Click it did, with Morikawa draining a field-best 24 birdies while ranking second in putts per green in regulation. That, combined with tying for third in GIR (73.61 percent), and it was one of those weeks that Morikawa seemed destined to dominate.

After opening with a 64, but then struggling to a 73 in the wind-blown second round, Morikawa did have an early stumble on Saturday. He drove next to a tree on the first hole and had to punch out in eventually suffering a double-bogey. After another bogey with a three-putt at the fourth, Morikawa was nine shots off the lead.

But over the final 32 holes, he shot 14-under in a stretch that included him closing with five birdies over his last six holes in a third-round 66. On Sunday, Morikawa seized control with four birdies on a front nine of 30 and cruised in with three more birdies, including one very satisfying roll into the cup on the last.

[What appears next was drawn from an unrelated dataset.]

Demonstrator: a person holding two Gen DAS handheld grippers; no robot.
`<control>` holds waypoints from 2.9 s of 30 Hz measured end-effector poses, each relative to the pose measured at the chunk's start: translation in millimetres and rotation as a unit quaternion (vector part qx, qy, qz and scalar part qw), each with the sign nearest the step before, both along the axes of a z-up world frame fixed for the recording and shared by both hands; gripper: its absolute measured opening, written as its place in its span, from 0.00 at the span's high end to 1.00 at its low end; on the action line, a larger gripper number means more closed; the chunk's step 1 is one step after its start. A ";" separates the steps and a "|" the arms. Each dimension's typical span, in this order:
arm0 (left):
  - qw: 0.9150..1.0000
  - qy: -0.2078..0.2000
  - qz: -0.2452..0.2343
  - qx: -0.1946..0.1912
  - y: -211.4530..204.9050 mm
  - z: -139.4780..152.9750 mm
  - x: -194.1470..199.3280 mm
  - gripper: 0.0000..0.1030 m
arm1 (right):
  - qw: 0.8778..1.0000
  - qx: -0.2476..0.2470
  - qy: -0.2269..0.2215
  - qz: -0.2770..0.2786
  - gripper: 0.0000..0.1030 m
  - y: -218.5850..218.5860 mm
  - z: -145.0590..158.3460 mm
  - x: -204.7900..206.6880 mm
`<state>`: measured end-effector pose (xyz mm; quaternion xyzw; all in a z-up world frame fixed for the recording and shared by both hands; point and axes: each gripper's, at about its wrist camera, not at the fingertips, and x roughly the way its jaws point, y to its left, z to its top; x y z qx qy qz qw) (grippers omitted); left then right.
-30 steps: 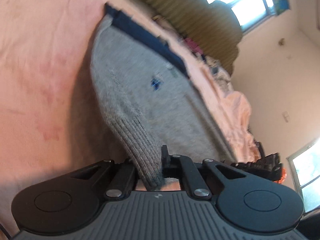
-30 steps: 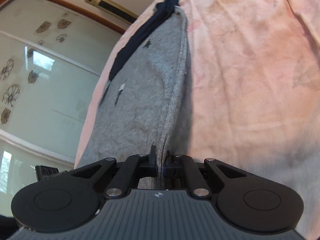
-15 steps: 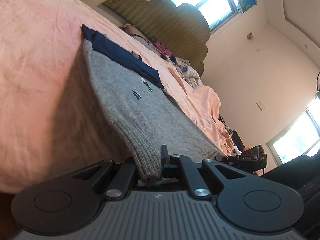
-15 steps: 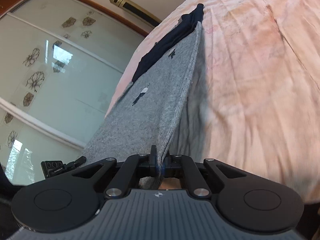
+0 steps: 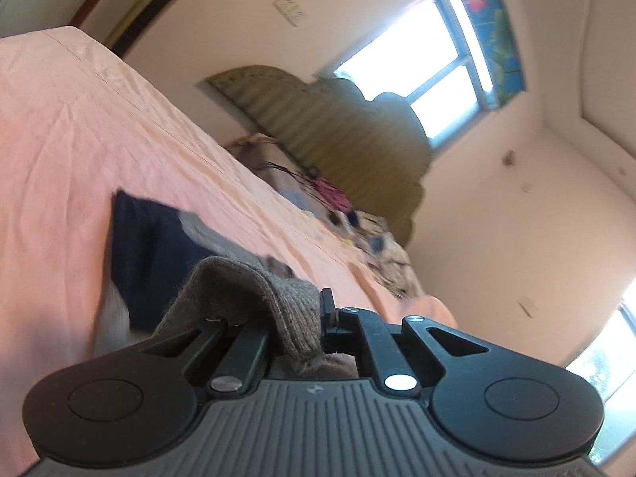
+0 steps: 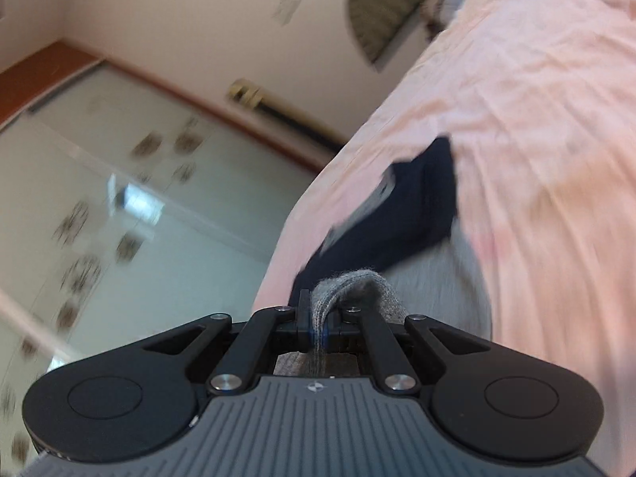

“It just got to the point today, if I put good speed on it, the ball is going to have a great chance to go into the hole,” Morikawa said.

It doesn’t get much better than finishing the year on such a high note. Morikawa’s wife, Katherine Zhu, stood quietly greenside with a smile on her face as he finished up. The couple are approaching their one-year wedding anniversary on November 26 and plan to spend a couple of weeks on holiday.

At some point, they may happily hum the Imagine Dragons tune played as their wedding processional. It’s called “On Top of the World”.